### Exercise aim
Without the pictures, set down everything in the listing exactly.

### Data shown
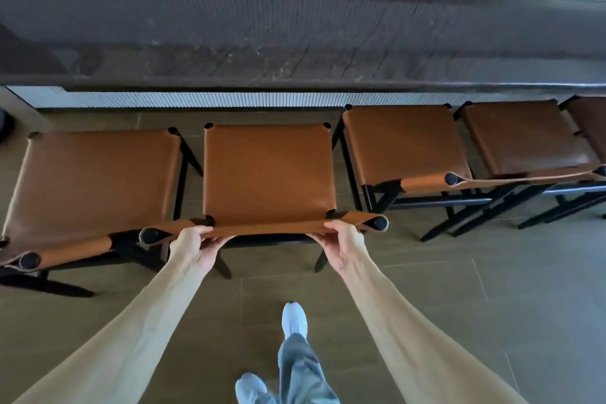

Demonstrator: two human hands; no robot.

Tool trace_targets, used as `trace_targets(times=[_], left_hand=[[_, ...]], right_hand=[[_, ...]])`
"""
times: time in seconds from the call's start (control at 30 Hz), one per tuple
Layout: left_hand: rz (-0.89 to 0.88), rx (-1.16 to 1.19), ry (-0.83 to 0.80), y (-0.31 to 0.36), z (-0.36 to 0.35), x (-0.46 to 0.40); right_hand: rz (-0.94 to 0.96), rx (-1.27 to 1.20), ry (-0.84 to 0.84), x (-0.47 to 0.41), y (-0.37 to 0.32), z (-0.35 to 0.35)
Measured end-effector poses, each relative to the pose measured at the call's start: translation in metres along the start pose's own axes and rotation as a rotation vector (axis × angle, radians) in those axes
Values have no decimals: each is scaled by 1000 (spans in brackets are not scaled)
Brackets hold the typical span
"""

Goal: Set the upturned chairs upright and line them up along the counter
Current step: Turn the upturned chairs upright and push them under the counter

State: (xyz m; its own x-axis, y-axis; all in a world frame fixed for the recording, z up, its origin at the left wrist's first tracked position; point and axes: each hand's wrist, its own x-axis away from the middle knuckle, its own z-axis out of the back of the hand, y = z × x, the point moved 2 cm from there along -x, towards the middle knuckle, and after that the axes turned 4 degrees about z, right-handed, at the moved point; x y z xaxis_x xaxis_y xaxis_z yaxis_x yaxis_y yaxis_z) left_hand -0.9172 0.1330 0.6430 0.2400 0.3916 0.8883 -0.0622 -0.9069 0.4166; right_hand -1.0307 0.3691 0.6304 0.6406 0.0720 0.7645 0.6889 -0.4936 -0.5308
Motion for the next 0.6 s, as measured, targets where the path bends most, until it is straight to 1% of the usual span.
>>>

### Written solution
Demonstrator: two human hands; no robot.

Tool trace_targets, used as `trace_targets(times=[_], left_hand=[[_, ...]], right_hand=[[_, ...]])`
"""
times: time in seconds from the call's start (control at 30 Hz), one per tuple
Layout: left_hand: rz (-0.89 to 0.88), rx (-1.16 to 1.19), ry (-0.83 to 0.80), y (-0.31 to 0.36), z (-0.36 to 0.35), x (-0.46 to 0.40); right_hand: rz (-0.94 to 0.96), rx (-1.27 to 1.20), ry (-0.84 to 0.84), x (-0.47 to 0.41), y (-0.37 to 0.32), z (-0.35 to 0.35)
Measured end-effector poses, each relative to the pose measured at the call's start: translation in metres along the start pose's own axes and rotation as a rotation vector (axis × angle, radians) in those axes
Values have no decimals: each is scaled by 1000 (spans in brackets are not scaled)
Brackets hold the typical span
"""

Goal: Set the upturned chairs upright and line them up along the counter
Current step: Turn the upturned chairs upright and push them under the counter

State: (xyz m; its own x-axis, y-axis; all in a world frame fixed for the recording, z up, its origin at the left wrist's first tracked position; point and axes: each hand's wrist, its own x-axis away from the middle knuckle, its own z-axis out of the back of the hand, y = z × x, the point moved 2 cm from there along -x, towards the middle knuckle, and after that the axes turned 4 degrees about z, right-handed, at the moved point; x y z xaxis_x xaxis_y xaxis_z yaxis_x yaxis_y yaxis_z) left_hand -0.9172 0.1330 0.6430 0.2400 0.3916 0.8883 -0.0622 -0.9069 0.4166; right_hand -1.0307 0.3691 0.6304 0.6406 0.0720 0.7645 0.6889 -0.4936 -0.5308
Motion for the next 0.6 s, as measured, targets where the path bends most, until it is straight to 1% of the usual span.
>>>

This completes the output for the exercise.